* [Directions]: Your task is to output the listing word for word, with pictures excluded.

* [Data excerpt]:
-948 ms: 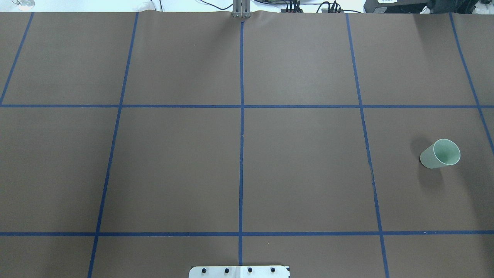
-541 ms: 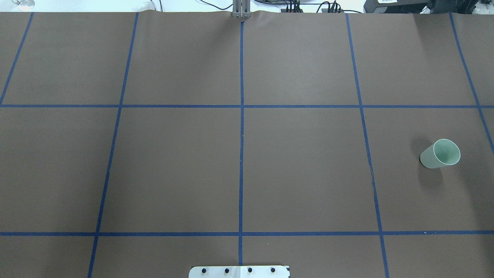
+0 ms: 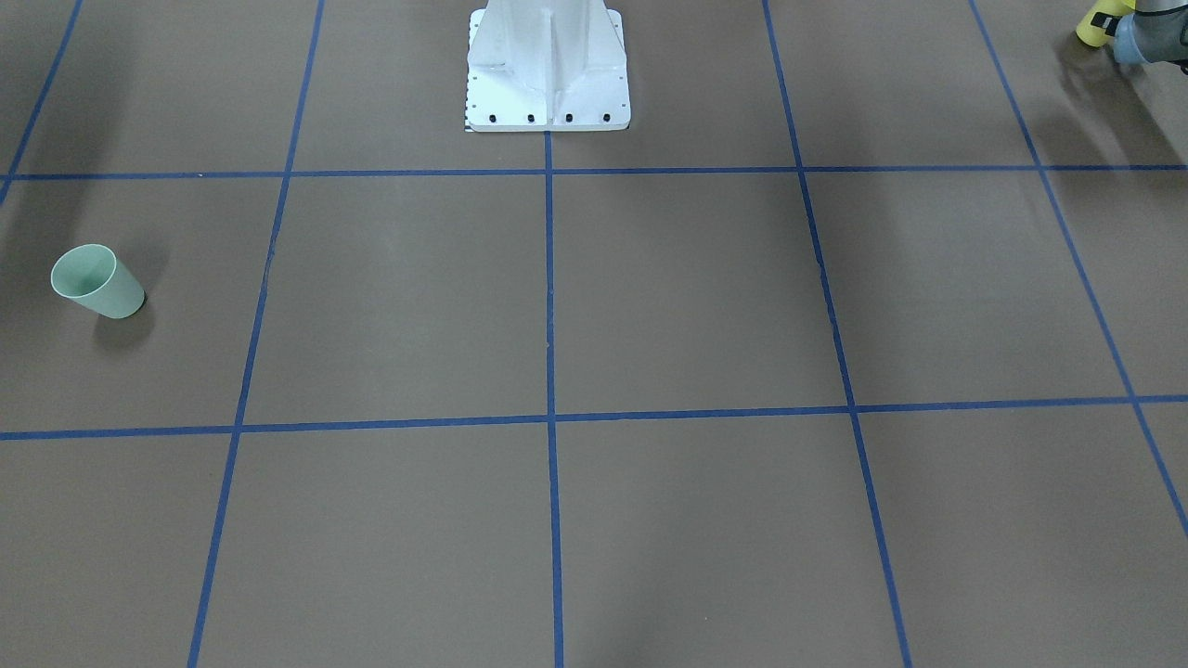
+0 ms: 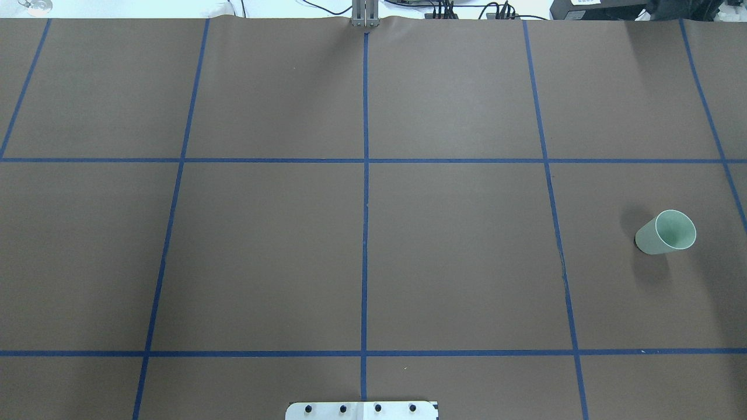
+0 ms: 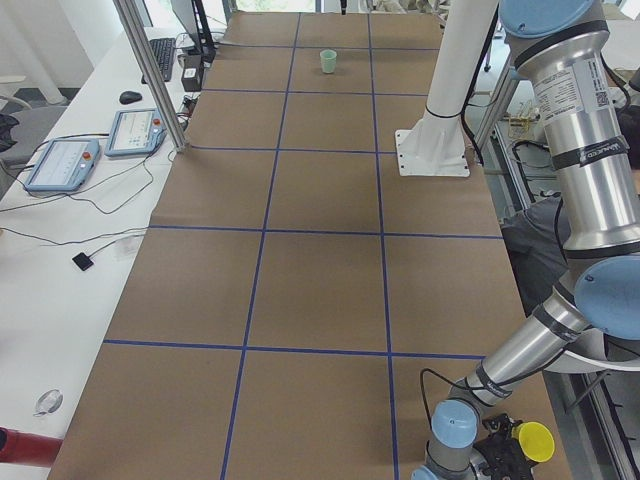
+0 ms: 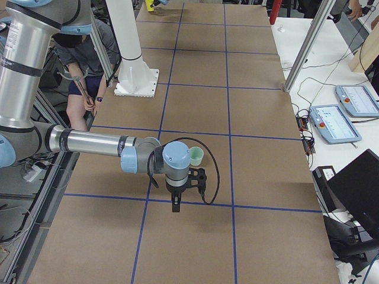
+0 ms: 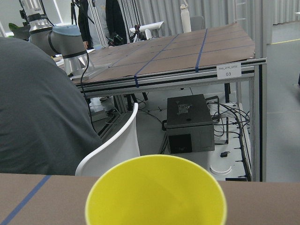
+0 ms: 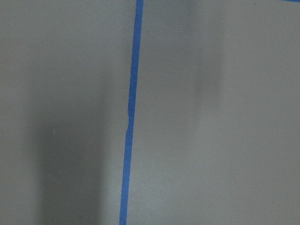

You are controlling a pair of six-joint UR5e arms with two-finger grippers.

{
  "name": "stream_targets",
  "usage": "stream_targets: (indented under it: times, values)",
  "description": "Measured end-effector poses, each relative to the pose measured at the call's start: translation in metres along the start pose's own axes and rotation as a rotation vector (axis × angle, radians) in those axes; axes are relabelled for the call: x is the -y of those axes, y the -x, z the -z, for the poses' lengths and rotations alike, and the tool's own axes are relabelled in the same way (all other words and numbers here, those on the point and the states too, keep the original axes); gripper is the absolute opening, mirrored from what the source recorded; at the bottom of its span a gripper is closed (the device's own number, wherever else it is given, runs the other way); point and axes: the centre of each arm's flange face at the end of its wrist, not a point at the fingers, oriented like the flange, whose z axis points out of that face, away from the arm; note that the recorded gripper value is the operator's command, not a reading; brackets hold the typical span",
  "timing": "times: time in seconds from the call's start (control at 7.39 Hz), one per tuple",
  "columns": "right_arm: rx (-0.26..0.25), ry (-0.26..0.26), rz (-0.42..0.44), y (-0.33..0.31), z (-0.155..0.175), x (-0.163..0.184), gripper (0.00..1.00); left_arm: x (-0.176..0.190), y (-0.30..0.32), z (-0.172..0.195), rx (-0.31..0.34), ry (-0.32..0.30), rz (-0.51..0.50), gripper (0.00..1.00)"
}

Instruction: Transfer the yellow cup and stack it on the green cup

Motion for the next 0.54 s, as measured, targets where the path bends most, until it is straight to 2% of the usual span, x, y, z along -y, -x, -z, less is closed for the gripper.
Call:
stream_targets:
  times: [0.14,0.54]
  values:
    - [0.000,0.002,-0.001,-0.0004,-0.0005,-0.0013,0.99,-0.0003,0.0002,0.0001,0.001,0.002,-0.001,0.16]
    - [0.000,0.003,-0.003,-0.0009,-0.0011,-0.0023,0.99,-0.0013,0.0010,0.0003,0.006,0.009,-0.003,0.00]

* [Reply]:
-948 ms: 
-541 ms: 
+0 ms: 
+0 ms: 
+0 ms: 
+0 ms: 
+0 ms: 
+0 ms: 

You are controlling a pair of six-joint UR5e arms with two-finger grippers.

{
  "name": "stream_targets",
  "usage": "stream_targets: (indented under it: times, values)",
  "description": "Measured end-effector poses, each relative to the pose measured at the call's start: translation in metres along the start pose's own axes and rotation as a rotation vector (axis × angle, radians) in those axes; axes are relabelled for the call: x is the -y of those axes, y the -x, z the -z, for the poses' lengths and rotations alike, and the tool's own axes are relabelled in the same way (all other words and numbers here, those on the point and the states too, keep the original axes); gripper is the absolute opening, mirrored from what the source recorded; at the bottom of its span a gripper is closed (the device's own number, wherever else it is given, runs the other way); point and axes: the centre of each arm's flange face at the end of its wrist, not a point at the fingers, oriented like the flange, whose z axis points out of that face, away from the arm; note that the recorded gripper value is the operator's command, not a reading; brackets hold the typical span",
  "timing": "times: time in seconds from the call's start (control at 7.39 Hz), one per tuple",
  "columns": "right_arm: rx (-0.26..0.25), ry (-0.26..0.26), rz (-0.42..0.44), y (-0.33..0.31), z (-0.155..0.175), x (-0.163..0.184), gripper (0.00..1.00); left_arm: x (-0.176..0.190), y (-0.30..0.32), z (-0.172..0.195), rx (-0.31..0.34), ry (-0.32..0.30), rz (-0.51..0.50), gripper (0.00..1.00)"
}

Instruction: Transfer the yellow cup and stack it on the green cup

Motion for the next 0.54 s, as measured, targets where the path bends most, until it is straight to 2% of the usual span, x, y, z along -y, -x, -z, less is closed for the gripper.
Call:
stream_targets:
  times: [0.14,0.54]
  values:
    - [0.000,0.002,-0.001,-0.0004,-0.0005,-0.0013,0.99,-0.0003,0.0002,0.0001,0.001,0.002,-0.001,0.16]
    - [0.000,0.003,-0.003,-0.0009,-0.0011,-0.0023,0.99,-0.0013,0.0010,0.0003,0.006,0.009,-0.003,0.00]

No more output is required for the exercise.